Exercise prompt: Take the line with "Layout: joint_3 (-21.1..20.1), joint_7" and the rest of the lines after it, to the end of the entries, and restate them exactly.
:: Source material
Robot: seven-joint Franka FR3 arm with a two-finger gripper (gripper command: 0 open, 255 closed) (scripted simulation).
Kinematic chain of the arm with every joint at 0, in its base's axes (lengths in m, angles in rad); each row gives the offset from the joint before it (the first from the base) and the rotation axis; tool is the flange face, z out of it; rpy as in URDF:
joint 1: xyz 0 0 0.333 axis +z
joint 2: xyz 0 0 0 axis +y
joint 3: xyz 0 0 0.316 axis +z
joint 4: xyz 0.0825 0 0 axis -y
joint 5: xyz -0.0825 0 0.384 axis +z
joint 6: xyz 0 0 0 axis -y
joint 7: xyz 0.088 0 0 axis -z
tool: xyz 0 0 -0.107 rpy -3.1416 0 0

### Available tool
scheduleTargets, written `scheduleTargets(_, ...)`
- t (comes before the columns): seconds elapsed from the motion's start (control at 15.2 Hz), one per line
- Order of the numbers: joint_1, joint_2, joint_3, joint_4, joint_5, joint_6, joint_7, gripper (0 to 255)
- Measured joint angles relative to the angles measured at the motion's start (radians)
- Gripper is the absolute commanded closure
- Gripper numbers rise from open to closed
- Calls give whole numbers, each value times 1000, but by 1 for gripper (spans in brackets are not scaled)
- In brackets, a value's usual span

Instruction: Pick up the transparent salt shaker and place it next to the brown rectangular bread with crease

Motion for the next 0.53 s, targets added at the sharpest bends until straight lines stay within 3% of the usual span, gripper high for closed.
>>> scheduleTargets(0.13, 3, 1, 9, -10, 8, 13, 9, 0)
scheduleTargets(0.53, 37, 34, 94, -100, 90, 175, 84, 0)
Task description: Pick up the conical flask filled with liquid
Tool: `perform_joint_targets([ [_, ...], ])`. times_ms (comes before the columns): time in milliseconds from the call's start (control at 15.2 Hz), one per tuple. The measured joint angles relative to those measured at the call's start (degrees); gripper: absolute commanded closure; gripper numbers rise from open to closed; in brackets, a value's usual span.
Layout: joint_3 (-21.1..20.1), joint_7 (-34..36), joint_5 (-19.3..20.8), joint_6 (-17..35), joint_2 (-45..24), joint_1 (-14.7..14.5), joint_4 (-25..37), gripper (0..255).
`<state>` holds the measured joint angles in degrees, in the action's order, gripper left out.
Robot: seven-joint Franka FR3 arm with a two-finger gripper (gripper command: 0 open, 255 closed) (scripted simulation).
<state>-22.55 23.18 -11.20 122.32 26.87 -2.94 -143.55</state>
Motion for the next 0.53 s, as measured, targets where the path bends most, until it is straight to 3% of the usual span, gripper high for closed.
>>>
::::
Result:
Layout: joint_3 (-21.1..20.1), joint_7 (-34..36), joint_5 (-19.3..20.8), joint_6 (-17..35), joint_2 (-45..24), joint_1 (-14.7..14.5), joint_4 (-25..37), gripper (0..255).
`<state>` holds the measured joint angles in degrees, in the action's order, gripper left out.
Robot: seven-joint Franka FR3 arm with a two-finger gripper (gripper command: 0 open, 255 closed) (scripted simulation).
<state>-22.55 23.18 -11.20 122.32 26.87 -2.94 -143.55</state>
Motion for the next 0.53 s, as measured, targets where the path bends most, until it is straight to 3% of the usual span, gripper high for closed.
>>>

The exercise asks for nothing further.